The way I see it is that this game doesn’t bother with security of a sort that prevents cheating, item duping, etc. It doesn’t focus that much around player economies and doesn’t need to worry about putting every single build out there on reasonably even footing. That would bore a lot of people if that were the case, since this game really appeals a lot to hardcore build designers and optimizers. Their whole intent is to find builds that are superior, and an extreme game that has no builds that are inferior to others or superior to others would take away that entire incentive.
The biggest reason to seek balancing here IMO is fun and diversity, to maximize the range of build ideas that aren’t goofing around that really work well. If one build screams out as absolutely superior to all others in every single way imaginable, then the main reason that’s really bad in this game’s scenario to me is that a lot of players might converge on that idea (either discovering it themselves or copying) and then cheese through the game, making them get rapidly bored with its content as opposed to continuing to exhaust other ideas (which a lot wouldn’t if they were clearly inferior to this one godly build).
Such an extreme OP case would, for many, ruin the appeal of all alternative options. A game which seems to have infinite possibilities but quickly makes it apparent that only one or two are extremely effective doesn’t really have so many.

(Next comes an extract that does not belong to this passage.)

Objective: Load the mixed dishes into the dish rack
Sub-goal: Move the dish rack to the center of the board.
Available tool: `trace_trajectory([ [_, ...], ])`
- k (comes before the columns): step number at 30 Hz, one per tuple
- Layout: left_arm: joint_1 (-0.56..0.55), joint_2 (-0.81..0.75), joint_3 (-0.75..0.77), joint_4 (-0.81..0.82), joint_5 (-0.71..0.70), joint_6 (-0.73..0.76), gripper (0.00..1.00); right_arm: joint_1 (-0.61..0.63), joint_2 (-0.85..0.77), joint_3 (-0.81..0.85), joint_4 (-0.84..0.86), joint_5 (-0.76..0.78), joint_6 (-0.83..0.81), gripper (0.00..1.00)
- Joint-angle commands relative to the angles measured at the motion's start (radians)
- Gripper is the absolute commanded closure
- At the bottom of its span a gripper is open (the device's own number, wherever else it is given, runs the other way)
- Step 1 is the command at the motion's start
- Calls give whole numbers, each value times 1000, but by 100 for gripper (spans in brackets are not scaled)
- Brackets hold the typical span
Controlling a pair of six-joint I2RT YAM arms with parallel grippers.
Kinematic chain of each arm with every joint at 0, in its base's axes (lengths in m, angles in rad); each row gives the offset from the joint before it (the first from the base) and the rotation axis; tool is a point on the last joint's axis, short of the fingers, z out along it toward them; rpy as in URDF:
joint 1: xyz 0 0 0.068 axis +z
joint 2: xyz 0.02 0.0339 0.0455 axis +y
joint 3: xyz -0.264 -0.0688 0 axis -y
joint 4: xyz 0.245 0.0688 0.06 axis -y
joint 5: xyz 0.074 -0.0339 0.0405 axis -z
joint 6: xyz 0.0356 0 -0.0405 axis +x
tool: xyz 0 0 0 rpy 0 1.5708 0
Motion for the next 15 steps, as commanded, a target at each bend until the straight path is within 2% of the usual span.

As I see it, the only reason to buff or nerf anything is to continue to give players the sense that there are viable alternatives which aren’t clearly superior or clearly inferior so that the most effective ways to play the game don’t end up quickly getting exhausted, so that even players intent on making the most powerful builds don’t give up as a result of the game making it too obvious that they’re going to fail if they don’t use some OP build/gear that someone else already discovered.